(Exercise material)

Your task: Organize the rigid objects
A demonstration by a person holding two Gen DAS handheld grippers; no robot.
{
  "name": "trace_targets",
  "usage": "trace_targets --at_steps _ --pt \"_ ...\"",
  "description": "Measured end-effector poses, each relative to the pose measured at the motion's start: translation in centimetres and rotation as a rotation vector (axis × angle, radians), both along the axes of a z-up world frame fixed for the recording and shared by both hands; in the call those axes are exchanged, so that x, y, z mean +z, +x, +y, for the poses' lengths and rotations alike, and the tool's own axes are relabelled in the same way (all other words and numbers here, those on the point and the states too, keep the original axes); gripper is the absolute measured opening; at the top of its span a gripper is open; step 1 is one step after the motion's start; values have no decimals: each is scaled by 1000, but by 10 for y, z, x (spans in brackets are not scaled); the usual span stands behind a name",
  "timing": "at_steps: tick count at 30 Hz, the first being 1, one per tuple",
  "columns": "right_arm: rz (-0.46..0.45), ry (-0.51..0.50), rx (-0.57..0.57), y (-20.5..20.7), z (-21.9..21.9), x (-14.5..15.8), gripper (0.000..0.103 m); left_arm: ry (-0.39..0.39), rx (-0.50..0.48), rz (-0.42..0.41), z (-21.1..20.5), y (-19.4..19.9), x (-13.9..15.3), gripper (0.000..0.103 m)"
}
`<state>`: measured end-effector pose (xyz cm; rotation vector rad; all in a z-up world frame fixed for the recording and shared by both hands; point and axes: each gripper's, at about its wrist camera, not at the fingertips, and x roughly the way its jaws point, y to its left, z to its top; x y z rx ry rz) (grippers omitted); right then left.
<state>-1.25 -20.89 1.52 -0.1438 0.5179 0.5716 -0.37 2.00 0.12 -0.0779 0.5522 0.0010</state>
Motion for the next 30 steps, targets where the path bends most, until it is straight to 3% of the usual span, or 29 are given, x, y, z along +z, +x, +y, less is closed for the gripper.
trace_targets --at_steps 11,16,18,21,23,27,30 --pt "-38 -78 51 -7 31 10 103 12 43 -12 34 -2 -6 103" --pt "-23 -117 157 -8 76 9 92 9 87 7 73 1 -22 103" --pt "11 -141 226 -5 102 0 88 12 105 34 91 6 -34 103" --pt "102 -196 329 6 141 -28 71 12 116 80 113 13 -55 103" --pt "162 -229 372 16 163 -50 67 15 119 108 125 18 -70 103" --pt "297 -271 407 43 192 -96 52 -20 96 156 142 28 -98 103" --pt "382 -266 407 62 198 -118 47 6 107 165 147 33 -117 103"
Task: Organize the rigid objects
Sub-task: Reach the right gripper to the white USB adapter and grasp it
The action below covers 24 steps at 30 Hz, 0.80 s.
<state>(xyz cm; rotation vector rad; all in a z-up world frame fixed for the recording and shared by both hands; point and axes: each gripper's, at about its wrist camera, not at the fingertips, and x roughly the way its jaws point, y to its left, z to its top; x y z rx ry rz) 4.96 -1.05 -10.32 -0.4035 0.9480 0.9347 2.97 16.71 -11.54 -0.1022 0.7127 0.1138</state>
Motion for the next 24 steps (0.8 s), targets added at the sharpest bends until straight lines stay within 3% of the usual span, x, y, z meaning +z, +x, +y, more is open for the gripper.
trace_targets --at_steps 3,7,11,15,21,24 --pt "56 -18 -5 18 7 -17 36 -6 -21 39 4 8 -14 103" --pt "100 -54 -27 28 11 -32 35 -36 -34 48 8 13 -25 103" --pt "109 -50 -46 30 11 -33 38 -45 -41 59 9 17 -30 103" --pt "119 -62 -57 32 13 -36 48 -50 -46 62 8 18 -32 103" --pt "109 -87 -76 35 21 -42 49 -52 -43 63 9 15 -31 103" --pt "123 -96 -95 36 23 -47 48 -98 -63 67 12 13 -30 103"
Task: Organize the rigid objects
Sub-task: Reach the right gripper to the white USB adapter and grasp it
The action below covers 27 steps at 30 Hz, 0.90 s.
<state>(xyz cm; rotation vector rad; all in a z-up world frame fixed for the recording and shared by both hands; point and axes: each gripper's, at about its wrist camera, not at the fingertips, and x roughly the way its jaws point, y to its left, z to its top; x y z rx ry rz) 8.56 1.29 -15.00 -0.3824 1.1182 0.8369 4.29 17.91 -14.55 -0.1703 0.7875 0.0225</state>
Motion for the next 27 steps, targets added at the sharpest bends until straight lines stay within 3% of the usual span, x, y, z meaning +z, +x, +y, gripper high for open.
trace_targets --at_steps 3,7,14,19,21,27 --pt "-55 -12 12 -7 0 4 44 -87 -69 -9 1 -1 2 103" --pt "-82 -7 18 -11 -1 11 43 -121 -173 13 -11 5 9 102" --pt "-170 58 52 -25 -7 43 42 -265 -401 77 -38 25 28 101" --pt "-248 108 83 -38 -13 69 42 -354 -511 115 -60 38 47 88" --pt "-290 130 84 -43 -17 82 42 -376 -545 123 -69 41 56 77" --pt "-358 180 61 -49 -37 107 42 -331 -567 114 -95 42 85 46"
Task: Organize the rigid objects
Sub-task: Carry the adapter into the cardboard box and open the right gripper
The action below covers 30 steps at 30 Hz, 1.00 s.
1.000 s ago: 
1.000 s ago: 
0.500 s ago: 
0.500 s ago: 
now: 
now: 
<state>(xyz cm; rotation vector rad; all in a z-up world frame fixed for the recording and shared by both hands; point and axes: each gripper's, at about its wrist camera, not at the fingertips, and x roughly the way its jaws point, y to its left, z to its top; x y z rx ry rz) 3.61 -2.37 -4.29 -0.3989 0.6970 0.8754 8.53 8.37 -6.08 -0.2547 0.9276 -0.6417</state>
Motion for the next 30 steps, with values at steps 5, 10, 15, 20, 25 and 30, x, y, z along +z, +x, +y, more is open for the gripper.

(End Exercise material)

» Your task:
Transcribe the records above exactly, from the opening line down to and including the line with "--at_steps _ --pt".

» Answer box:
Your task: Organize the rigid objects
A demonstration by a person holding two Gen DAS handheld grippers; no robot.
{
  "name": "trace_targets",
  "usage": "trace_targets --at_steps _ --pt \"_ ...\"",

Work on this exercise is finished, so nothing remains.